Im zweiten Teil des exklusivem Interviews von escene.de mit dem Managing Director Alexander Müller von der deutschen Organisation SK Gaming geht es um die Themen Emotionen im eSport, Anfeindungen, den Journalismus in der Szene und die mögliche Gefahr eines Sellingouts durch große Investoren. Hier könnt ihr den ersten Teil des Interviews noch einmal nachlesen.
»Da überlegt man sich, ob die Leute, die sich Reporter nennen, in irgendeiner Form zu heiß gebadet wurden.«
escene.de: Du hast in deinem Vortrag angesprochen, dass eSport für dich vor allem Emotionen bedeutet. Glaubst du, dass gerade dieser Bereich den Sport so besonders macht? Sind die Emotionen der Selling Point des eSports?

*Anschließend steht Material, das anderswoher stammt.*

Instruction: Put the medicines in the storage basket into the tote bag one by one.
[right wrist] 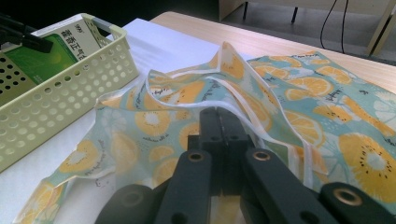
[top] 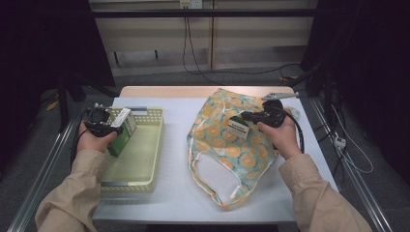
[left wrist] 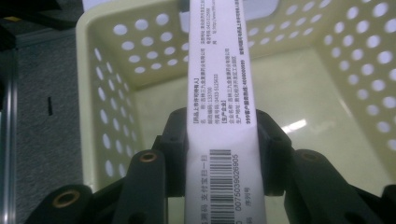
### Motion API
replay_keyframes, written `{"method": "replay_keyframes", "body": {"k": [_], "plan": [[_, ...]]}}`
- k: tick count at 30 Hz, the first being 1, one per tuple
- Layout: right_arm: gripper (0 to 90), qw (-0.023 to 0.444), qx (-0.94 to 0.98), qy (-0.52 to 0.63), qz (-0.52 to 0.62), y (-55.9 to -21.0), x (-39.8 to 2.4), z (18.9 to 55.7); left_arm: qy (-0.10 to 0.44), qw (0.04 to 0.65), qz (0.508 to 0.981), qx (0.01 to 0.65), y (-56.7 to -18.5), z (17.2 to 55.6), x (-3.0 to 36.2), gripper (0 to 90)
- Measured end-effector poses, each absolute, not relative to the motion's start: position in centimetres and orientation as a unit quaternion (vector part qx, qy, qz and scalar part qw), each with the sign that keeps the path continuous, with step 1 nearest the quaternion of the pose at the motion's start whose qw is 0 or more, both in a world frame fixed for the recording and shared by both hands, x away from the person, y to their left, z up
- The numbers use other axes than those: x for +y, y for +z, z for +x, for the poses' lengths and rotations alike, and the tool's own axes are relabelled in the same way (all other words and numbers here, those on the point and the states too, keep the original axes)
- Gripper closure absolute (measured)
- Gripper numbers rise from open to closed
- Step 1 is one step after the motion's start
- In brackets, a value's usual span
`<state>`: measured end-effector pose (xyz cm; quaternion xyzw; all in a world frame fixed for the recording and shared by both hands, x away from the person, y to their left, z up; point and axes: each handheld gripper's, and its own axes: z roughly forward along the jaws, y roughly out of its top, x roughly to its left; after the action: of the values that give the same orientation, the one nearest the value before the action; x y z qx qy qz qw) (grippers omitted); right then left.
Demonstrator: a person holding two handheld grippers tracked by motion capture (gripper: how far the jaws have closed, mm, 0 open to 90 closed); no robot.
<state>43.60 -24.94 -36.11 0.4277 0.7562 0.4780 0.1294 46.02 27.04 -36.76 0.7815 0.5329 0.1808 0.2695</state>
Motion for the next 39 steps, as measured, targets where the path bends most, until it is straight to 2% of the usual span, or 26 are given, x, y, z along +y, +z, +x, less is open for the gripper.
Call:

Alexander Müller: Absolut. Ich mein, man muss sich überlegen: Ich hab in Köln Volkswirtschaftslehre studiert und während meines Studiums haben wir Turtle Entertainment aufgebaut. Ich hatte eigentlich einen ganz anderen Plan vom Leben. Aber irgendwas hat mich doch im eSport gehalten. Irgendwas lässt mich doch auch die ganzen negativen Kommentare bei HLTV.org, im IRC oder auf unserer eigenen Seite ertragen. Und da ist nicht alles schön. Teilweise wird man ja mit Sachen angefeindet, da packt man sich an den Kopf. Auch was in diesem Jahr bei dem Wechsel der Brasilianer (
Wechsel von Luminosity zu SK Gaming, Anm. d. Red.) teilweise geschrieben und gesagt wurde, ist unglaublich. Wie da gegen Personen vorgegangen worden ist. Oder auch letztes Jahr beim League-of-Legends-Skandal (Personalentscheidungen innerhalb des SK-Teams, Anm. d. Red.). Da überlegt man sich, ob die Leute, die sich Reporter nennen, in irgendeiner Form zu heiß gebadet wurden. Das Schöne an diesem Markt ist, dass wir selber etwas gebaut und erschaffen haben. Counter-Strike steht ganz oben. Warum? CS ist eine Modifikation von Half-Life. Es war kein Spiel, das in der Industrie entstanden ist. LoL basiert auf einem Modus, der von einer Community programmiert wurde. Wir müssen erst einmal sehen, wo wir herkommen und wo wir hingehen. Und da sind meiner Meinung nach sehr viele schlaue Köpfe oben, die viel mehr Lob als die ganze Zeit nur Kritik bekommen sollten, bloß weil es bequem ist, immer negativ zu reden.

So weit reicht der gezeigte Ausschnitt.